■ Exercise ■
Beginning with the first line of the entries below, quote each line until you reach and include the line with "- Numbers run".
BEGIN Material for the task
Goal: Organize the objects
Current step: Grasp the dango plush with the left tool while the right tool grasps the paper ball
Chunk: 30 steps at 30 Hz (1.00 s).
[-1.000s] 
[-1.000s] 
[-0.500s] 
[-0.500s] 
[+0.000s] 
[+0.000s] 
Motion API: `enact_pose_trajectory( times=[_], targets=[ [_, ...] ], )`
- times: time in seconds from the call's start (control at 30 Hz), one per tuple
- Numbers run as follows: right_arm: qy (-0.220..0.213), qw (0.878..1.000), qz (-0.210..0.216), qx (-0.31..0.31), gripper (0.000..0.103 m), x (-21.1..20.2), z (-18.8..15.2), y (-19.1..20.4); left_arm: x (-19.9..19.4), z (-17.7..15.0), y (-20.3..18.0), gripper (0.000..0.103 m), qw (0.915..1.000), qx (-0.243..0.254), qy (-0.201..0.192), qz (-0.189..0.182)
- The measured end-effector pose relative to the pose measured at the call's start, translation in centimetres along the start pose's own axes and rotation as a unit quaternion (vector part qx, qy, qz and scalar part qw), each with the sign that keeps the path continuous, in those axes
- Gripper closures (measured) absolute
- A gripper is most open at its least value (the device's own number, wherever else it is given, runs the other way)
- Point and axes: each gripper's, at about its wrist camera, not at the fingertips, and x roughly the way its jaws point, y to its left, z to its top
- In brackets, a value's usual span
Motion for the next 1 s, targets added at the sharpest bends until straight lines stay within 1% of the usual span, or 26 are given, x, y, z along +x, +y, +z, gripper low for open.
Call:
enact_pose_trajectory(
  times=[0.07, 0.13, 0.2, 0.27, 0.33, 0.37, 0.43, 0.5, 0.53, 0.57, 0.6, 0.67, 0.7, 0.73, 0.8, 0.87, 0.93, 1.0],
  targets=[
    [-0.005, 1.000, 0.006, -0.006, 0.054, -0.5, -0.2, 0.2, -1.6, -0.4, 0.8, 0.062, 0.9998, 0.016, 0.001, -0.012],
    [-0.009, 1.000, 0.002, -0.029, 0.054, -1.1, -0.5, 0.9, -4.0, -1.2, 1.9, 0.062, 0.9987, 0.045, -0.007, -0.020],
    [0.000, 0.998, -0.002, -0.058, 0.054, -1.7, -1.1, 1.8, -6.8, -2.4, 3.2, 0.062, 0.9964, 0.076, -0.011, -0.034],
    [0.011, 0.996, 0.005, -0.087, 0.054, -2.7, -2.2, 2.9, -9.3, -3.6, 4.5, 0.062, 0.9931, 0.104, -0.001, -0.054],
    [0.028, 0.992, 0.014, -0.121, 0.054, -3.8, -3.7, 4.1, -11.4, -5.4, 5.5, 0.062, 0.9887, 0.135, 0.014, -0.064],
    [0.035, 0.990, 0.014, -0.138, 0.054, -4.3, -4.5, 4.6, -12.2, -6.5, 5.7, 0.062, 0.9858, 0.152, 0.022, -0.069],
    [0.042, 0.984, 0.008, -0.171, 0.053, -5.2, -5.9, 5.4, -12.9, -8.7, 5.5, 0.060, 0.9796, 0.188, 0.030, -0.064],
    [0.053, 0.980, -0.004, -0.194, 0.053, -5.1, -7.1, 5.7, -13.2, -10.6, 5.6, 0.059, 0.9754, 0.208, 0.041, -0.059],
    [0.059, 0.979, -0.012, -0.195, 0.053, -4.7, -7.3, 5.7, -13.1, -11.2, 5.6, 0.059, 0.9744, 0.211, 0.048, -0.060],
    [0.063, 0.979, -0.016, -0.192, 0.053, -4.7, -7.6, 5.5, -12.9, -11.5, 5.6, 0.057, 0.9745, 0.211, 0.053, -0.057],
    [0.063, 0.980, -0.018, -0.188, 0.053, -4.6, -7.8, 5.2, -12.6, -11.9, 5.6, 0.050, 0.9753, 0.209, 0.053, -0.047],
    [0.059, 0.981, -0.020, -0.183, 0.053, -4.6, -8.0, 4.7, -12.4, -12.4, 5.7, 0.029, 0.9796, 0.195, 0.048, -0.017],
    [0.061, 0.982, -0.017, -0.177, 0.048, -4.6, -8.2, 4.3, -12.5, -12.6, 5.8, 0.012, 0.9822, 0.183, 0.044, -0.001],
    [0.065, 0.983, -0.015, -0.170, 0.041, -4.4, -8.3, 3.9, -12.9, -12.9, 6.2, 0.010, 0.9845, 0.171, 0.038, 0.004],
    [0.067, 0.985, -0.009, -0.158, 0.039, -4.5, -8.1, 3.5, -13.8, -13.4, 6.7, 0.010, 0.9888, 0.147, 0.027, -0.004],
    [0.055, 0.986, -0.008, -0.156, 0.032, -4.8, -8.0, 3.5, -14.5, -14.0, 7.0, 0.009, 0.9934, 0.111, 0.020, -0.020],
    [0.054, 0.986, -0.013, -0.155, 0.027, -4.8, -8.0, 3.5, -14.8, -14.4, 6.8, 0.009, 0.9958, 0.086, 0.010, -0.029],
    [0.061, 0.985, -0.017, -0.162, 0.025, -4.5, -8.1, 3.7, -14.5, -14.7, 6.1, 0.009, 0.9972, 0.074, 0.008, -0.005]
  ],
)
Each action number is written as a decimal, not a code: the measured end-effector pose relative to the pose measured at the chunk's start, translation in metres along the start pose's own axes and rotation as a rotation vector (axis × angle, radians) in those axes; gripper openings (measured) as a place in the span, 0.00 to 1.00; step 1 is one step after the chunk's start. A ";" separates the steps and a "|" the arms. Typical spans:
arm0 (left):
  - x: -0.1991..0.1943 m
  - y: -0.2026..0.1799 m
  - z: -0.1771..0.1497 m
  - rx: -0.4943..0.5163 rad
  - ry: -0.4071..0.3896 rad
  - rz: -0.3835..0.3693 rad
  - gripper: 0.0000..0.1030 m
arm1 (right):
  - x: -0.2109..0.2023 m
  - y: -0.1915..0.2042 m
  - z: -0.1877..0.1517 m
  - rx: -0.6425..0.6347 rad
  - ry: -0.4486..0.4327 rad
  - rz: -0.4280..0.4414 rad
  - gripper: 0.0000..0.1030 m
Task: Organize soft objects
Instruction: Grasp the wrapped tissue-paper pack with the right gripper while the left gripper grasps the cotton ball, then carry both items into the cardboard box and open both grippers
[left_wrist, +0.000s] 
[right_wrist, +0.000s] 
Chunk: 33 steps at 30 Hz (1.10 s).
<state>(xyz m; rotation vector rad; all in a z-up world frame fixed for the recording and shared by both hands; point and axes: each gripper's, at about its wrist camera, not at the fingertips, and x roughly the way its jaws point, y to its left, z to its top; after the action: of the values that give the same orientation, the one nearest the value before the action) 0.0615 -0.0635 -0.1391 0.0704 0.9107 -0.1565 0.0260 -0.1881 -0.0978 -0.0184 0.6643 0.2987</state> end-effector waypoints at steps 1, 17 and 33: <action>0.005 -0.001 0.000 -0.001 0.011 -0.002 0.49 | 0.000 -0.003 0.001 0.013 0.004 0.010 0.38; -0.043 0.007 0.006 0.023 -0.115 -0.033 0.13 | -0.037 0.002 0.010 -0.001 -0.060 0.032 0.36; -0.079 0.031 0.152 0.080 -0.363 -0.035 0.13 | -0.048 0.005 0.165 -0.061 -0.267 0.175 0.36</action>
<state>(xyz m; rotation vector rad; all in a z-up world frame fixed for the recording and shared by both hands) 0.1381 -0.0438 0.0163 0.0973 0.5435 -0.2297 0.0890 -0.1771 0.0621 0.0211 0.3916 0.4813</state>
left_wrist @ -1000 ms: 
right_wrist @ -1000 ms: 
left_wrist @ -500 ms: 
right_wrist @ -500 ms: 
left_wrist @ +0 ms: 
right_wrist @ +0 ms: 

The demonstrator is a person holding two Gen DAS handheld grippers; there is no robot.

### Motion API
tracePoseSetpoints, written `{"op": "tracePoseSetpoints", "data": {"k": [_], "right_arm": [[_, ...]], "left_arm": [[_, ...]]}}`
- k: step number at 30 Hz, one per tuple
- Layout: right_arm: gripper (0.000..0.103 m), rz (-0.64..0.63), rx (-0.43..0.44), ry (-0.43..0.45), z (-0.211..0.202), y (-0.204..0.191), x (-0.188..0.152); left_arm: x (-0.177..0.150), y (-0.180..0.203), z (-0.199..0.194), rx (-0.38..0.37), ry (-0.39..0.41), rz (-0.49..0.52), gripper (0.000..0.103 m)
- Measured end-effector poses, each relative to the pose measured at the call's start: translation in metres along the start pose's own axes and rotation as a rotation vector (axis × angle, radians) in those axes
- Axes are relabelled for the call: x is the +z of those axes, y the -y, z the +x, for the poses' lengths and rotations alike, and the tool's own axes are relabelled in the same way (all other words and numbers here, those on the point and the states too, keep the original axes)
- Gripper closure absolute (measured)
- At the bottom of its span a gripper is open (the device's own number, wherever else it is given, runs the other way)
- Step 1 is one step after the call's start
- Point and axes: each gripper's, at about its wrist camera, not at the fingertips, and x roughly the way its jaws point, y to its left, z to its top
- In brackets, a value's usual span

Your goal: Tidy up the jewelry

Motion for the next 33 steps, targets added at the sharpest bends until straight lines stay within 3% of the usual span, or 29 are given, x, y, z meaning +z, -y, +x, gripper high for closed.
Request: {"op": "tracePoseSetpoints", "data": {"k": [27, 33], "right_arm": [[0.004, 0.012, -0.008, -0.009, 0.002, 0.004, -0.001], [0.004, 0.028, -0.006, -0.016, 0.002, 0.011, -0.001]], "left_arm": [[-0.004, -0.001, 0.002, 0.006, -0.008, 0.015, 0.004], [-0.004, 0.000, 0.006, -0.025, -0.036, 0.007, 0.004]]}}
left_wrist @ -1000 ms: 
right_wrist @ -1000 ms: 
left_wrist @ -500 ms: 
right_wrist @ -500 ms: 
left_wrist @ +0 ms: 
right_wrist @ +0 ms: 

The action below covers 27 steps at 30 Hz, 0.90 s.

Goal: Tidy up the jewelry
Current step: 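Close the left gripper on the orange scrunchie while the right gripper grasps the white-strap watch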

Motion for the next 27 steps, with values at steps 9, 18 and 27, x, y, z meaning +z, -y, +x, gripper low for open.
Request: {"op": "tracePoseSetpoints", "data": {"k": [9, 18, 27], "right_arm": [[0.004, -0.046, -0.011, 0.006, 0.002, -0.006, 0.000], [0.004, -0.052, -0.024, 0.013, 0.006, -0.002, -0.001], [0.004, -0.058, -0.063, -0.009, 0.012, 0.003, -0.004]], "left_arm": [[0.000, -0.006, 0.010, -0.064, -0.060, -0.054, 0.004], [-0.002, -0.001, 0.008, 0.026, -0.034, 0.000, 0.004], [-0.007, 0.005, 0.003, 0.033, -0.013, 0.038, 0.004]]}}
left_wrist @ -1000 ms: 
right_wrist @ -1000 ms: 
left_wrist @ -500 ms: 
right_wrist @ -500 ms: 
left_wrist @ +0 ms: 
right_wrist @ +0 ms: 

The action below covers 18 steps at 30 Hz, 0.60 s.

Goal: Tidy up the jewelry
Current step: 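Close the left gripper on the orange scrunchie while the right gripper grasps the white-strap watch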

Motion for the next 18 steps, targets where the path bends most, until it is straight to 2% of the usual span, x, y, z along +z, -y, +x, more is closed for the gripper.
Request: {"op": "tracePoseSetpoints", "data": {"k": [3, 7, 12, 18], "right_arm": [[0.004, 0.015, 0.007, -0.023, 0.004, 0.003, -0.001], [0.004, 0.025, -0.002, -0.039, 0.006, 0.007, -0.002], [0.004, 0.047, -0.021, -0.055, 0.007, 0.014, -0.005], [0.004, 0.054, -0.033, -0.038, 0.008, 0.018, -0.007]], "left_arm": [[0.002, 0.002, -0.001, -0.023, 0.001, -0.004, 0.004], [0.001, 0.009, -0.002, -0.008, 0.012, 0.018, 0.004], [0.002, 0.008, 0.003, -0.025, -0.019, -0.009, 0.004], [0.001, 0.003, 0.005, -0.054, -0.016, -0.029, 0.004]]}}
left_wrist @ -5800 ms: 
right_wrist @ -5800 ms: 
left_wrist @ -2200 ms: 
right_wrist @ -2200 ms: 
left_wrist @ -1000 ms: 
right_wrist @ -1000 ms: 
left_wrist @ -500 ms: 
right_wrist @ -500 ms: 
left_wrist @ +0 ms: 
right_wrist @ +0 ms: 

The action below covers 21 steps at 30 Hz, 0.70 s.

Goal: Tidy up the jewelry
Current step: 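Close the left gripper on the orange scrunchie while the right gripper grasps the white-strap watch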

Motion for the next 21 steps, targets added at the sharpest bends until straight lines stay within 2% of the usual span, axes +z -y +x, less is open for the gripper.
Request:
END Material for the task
■ Your solution ■
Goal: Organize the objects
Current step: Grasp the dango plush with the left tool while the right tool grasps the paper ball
Chunk: 30 steps at 30 Hz (1.00 s).
[-1.000s] 
[-1.000s] 
[-0.500s] 
[-0.500s] 
[+0.000s] 
[+0.000s] 
Motion API: `enact_pose_trajectory( times=[_], targets=[ [_, ...] ], )`
- times: time in seconds from the call's start (control at 30 Hz), one per tuple
- Numbers run as follows: right_arm: qy (-0.220..0.213), qw (0.878..1.000), qz (-0.210..0.216), qx (-0.31..0.31), gripper (0.000..0.103 m), x (-21.1..20.2), z (-18.8..15.2), y (-19.1..20.4); left_arm: x (-19.9..19.4), z (-17.7..15.0), y (-20.3..18.0), gripper (0.000..0.103 m), qw (0.915..1.000), qx (-0.243..0.254), qy (-0.201..0.192), qz (-0.189..0.182)

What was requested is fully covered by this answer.